Tutorial 1: Propagate Traces
With this tutorial you can solve the problem of distributed tracing
You have applied the Microservice architecture pattern. Requests often span multiple services. Each service handles a request by performing one or more operations, e.g. database queries, publishes messages, etc.
PyMS injects a unique request ID with opentracing and passes the external request id to all services that are involved in handling the current request with the service request
1. Simple Trace
-
Install PyMS
bash pip install py-ms[all]
-
Create a config file with traces and requests enabled config.yml:
pyms:
services:
requests:
propagate_headers: true
tracer:
client: "jaeger"
host: "localhost"
component_name: "Python Microservice"
config:
debug: true
main.py
from flask import jsonify, current_app, request
from pyms.flask.app import Microservice
ms = Microservice()
app = ms.create_app()
@app.route("/")
def index():
app.logger.info("There are my headers: \n{}".format(request.headers))
return jsonify({"main": "hello world {}".format(current_app.config["APP_NAME"])})
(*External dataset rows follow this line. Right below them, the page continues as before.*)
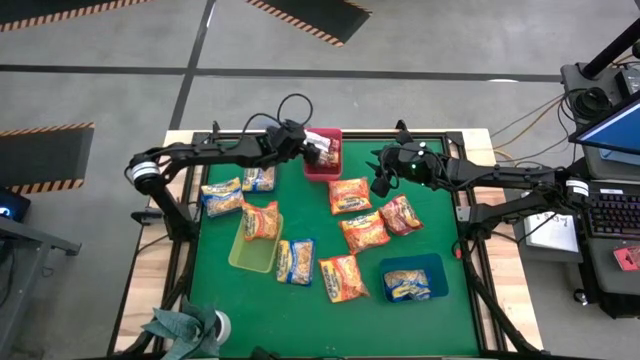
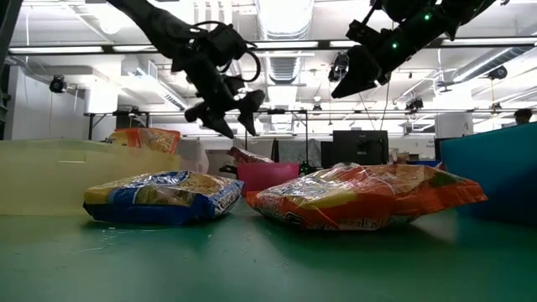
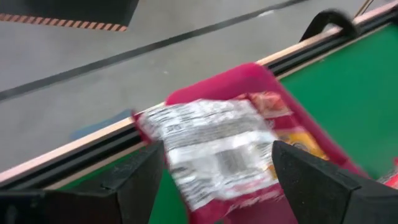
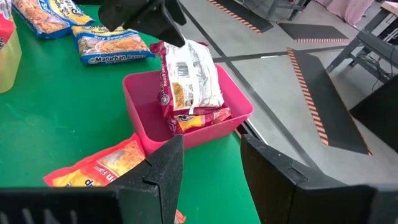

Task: Sort Maruchan noodles
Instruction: Put the noodle pack into the red bin

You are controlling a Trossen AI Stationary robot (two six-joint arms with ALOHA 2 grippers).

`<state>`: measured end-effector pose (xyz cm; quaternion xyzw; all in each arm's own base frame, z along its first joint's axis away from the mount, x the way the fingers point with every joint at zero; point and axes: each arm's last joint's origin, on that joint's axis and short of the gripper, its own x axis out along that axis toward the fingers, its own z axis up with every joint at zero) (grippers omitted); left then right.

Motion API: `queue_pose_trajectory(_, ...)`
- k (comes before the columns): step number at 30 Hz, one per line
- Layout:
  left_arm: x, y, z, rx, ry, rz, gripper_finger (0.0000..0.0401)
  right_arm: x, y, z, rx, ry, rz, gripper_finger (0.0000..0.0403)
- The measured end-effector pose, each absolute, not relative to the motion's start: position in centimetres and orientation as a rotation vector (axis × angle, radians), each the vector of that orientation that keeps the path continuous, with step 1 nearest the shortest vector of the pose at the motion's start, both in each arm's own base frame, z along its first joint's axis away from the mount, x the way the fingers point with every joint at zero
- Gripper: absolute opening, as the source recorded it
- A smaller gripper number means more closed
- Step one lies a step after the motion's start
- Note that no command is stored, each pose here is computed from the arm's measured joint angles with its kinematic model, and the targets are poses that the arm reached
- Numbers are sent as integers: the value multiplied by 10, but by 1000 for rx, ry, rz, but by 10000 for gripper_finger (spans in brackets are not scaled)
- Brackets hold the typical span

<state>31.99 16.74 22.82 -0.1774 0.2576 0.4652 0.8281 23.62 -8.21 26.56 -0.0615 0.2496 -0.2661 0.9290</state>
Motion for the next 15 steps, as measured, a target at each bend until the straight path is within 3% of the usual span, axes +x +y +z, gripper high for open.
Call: queue_pose_trajectory(15, 316, 171, 200, -413, 570, 1007, 271, 236, -82, 266, -132, 513, -543, 150)
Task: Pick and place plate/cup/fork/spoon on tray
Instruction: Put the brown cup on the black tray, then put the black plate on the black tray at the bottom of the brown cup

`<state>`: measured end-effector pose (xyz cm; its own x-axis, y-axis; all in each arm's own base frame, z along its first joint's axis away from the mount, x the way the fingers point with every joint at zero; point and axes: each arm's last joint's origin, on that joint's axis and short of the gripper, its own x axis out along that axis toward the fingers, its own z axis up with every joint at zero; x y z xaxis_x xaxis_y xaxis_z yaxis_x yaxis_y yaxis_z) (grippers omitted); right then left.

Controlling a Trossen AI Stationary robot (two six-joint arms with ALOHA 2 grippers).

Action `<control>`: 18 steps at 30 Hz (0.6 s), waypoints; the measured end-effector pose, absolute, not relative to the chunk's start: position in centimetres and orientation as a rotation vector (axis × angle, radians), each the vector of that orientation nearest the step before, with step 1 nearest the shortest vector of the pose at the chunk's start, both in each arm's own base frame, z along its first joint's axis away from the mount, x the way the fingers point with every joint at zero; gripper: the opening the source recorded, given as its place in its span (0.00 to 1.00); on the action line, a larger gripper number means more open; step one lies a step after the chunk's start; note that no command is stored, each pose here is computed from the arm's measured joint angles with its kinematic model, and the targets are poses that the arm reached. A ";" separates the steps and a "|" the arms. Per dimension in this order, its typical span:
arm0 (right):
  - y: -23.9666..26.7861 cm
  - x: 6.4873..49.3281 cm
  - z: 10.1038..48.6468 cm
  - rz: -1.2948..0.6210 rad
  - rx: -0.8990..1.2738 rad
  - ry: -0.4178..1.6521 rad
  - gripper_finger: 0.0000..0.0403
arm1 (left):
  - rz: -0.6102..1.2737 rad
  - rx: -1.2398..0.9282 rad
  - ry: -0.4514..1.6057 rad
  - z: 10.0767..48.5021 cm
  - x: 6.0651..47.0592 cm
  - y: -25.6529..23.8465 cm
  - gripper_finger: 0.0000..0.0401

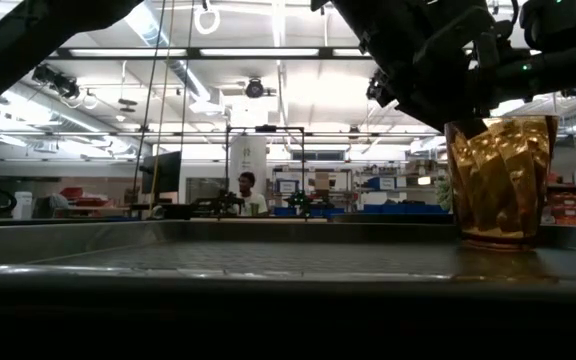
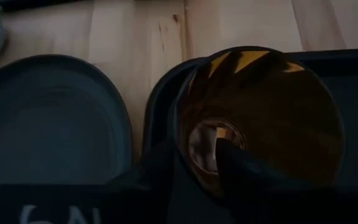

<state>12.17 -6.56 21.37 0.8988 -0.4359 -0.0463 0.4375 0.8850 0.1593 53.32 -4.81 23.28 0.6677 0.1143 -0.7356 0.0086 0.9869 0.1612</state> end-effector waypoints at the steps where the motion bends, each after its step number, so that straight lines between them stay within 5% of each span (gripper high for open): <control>1: -6.6 12.2 21.4 -0.454 0.168 0.009 0.03 | 0.064 0.162 0.836 23.3 53.3 -4.8 0.34; 9: -6.6 12.2 21.4 -0.454 0.168 0.009 0.03 | 0.072 0.216 0.843 23.3 53.4 -3.7 0.45; 18: -6.6 12.2 21.6 -0.452 0.186 -0.024 0.04 | 0.035 0.304 0.842 23.8 53.2 -3.8 0.45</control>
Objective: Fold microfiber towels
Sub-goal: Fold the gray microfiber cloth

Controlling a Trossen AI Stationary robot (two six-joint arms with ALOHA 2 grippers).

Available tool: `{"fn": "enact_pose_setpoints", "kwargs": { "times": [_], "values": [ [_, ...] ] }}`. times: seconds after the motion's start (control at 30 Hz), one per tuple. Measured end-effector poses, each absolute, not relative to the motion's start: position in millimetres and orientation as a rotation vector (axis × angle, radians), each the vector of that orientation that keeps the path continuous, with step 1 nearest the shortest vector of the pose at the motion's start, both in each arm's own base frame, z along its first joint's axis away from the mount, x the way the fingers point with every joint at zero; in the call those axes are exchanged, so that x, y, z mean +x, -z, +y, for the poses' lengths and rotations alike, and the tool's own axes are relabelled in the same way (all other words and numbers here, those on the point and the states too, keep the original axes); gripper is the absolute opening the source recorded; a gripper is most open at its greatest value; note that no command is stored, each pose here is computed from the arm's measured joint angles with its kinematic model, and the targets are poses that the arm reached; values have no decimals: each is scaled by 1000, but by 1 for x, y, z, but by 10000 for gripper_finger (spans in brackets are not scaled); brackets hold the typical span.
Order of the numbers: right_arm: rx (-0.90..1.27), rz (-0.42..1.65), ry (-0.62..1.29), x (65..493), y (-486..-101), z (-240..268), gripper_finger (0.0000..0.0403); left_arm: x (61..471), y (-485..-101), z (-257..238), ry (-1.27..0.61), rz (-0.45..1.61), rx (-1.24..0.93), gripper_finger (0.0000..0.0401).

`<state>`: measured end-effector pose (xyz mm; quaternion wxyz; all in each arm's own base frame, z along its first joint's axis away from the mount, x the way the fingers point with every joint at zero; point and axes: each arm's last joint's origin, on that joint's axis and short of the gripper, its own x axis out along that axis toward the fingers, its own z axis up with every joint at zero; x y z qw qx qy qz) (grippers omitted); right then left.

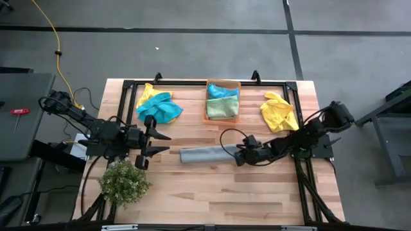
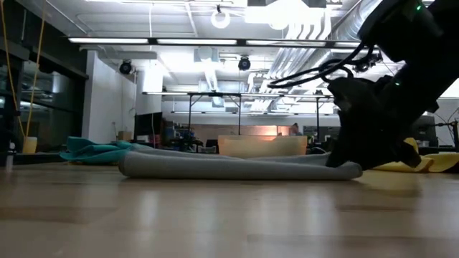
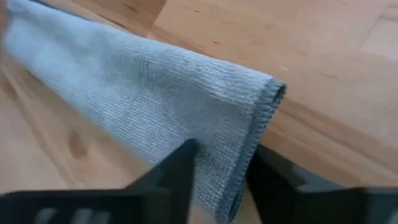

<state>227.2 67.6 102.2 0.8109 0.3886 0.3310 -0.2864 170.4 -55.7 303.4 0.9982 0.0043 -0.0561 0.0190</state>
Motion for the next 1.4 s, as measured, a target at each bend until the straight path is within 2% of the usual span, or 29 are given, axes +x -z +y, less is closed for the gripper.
{"fn": "enact_pose_setpoints", "kwargs": {
  "times": [0.1, 0.17, 0.3, 0.5, 0.67, 0.87, 1.0, 1.17, 1.4],
  "values": [
    [773, 741, 639, 218, -106, 64, 39, 170, -303, -56, -37, -112, 8, 136],
    [739, 781, 665, 211, -110, 61, 11, 170, -303, -56, -38, -112, 9, 136],
    [718, 862, 754, 188, -119, 60, 24, 171, -302, -56, -38, -102, 13, 136],
    [741, 883, 818, 162, -140, 62, 6, 172, -302, -56, -39, -101, 13, 136],
    [748, 856, 777, 167, -171, 66, 2, 175, -292, -55, -114, -15, -25, 136],
    [706, 819, 724, 186, -196, 68, 1, 190, -264, -45, -312, 180, 0, 133],
    [685, 809, 733, 192, -200, 64, 1, 210, -236, -48, -277, 329, -15, 101],
    [689, 791, 728, 195, -201, 62, 1, 240, -194, -55, -289, 453, 23, 14],
    [698, 781, 733, 196, -202, 61, 0, 270, -129, -47, -369, 599, -43, 2]
  ]
}}
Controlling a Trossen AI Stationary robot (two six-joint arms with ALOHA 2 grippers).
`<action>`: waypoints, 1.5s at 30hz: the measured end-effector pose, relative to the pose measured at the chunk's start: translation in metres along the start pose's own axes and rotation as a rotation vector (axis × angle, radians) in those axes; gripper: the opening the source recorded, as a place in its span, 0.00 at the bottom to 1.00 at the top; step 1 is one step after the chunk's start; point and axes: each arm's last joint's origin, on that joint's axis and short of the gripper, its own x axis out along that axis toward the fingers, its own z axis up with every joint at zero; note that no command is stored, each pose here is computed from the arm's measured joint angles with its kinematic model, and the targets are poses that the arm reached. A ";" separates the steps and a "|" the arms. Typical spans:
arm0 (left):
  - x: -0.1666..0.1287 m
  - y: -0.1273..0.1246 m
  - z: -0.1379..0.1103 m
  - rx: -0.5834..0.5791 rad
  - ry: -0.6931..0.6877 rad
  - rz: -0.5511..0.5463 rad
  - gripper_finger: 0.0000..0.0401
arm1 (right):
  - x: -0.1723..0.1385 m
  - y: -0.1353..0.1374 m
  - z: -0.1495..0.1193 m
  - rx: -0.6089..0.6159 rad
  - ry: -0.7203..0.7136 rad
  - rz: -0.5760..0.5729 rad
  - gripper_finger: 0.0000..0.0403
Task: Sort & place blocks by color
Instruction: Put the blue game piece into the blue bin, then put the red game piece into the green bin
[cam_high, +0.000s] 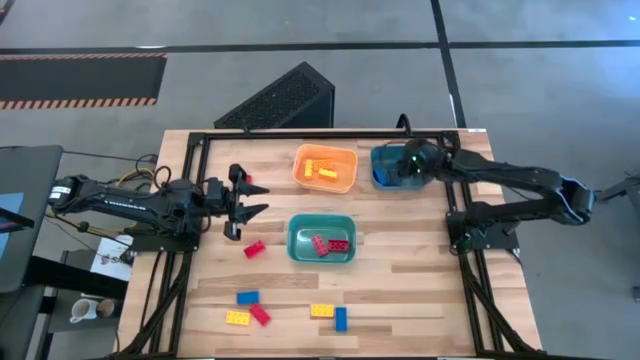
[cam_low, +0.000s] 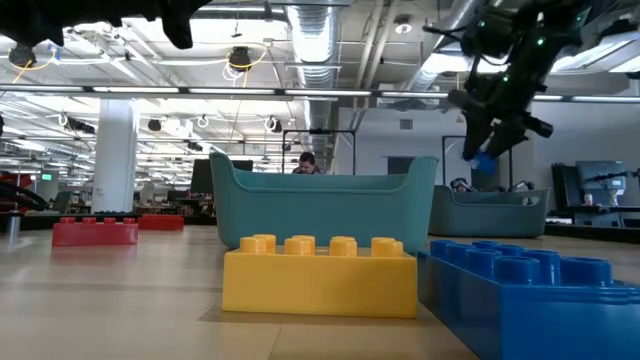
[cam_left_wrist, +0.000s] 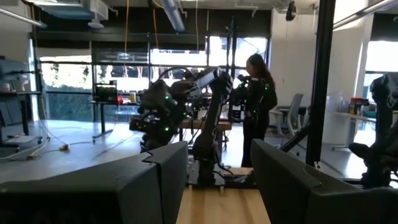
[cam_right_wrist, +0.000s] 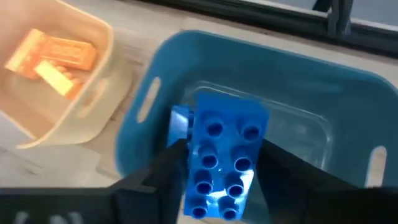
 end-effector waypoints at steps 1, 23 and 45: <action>0.000 0.000 0.001 -0.001 -0.003 0.000 0.40 | 0.002 -0.002 0.001 0.004 0.009 -0.005 0.53; 0.000 -0.002 -0.003 -0.070 0.036 -0.052 0.40 | -0.052 0.060 -0.046 -0.105 -0.177 0.285 0.82; -0.002 0.000 -0.027 -0.219 0.956 0.172 0.41 | -0.107 0.147 -0.121 -0.352 -0.600 0.644 0.81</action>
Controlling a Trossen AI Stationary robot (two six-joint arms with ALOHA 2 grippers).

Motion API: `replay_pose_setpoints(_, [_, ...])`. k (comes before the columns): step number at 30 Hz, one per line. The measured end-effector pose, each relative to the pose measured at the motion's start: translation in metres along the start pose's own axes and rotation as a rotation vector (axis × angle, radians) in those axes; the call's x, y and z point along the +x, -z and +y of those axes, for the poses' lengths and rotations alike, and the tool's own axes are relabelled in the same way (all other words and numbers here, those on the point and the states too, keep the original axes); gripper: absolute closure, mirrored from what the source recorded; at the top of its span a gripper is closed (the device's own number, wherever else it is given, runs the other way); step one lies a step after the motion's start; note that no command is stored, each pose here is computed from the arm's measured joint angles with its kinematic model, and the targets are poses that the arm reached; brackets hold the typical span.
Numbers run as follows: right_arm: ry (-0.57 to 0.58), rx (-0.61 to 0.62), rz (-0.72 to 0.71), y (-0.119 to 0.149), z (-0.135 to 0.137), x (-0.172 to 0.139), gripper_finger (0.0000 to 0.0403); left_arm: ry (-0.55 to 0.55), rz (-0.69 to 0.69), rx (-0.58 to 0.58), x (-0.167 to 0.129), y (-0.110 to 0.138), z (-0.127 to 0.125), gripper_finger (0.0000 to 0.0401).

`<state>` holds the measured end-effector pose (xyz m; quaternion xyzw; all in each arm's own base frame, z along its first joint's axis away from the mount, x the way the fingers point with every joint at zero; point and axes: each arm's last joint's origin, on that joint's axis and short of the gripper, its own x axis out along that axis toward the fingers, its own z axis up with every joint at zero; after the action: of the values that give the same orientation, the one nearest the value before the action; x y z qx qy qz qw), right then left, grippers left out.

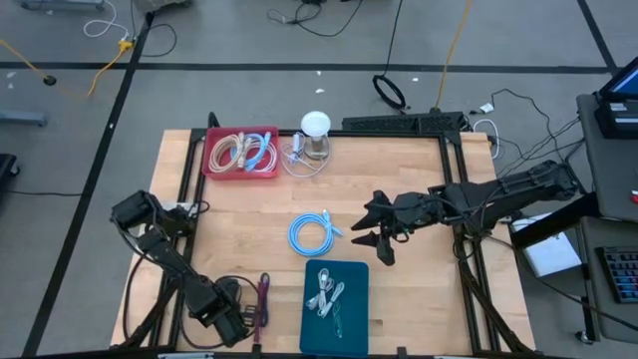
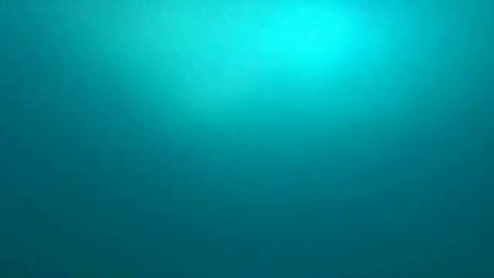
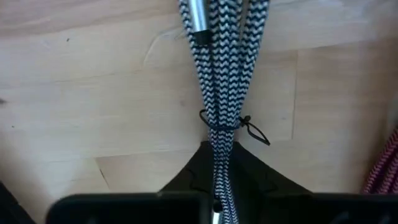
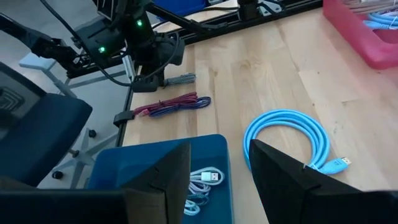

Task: Pick & Place USB Port
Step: Put the black USB cable into the blue bin

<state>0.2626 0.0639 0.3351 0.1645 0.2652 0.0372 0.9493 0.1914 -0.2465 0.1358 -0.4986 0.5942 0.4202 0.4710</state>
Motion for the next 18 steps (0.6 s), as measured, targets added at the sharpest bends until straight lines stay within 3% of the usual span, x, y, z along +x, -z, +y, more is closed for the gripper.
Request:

if __name__ == '__main__':
app.run()
Run this script with:
python main.py
In another terminal, run this command:
curl 'http://localhost:5000/'
{
"main": "hello world Python Microservice"
}
Your script main.py return a log like:
{
"message": "There are my headers: \nHost: localhost:5000\r\nUser-Agent: curl/7.58.0\r\nAccept: */*\r\n\r\n",
"timestamp": "2020-03-14T10:31:55.430289Z",
"severity": "INFO",
"service": "python microservice",
"trace": "90999056092ac078",
"span": "d7e15e52c8c27214",
"parent": ""
}
2. Propagate Trace
Create a second script with this config and this code in main.py
pyms:
services:
requests:
propagate_headers: true
tracer:
client: "jaeger"
host: "localhost"
component_name: "Python Microservice"
config:
debug: true
main.py
from flask import jsonify, current_app, request
from pyms.flask.app import Microservice
ms = Microservice()
app = ms.create_app()
@app.route("/")
def index():
app.logger.info("There are my headers: \n{}".format(request.headers))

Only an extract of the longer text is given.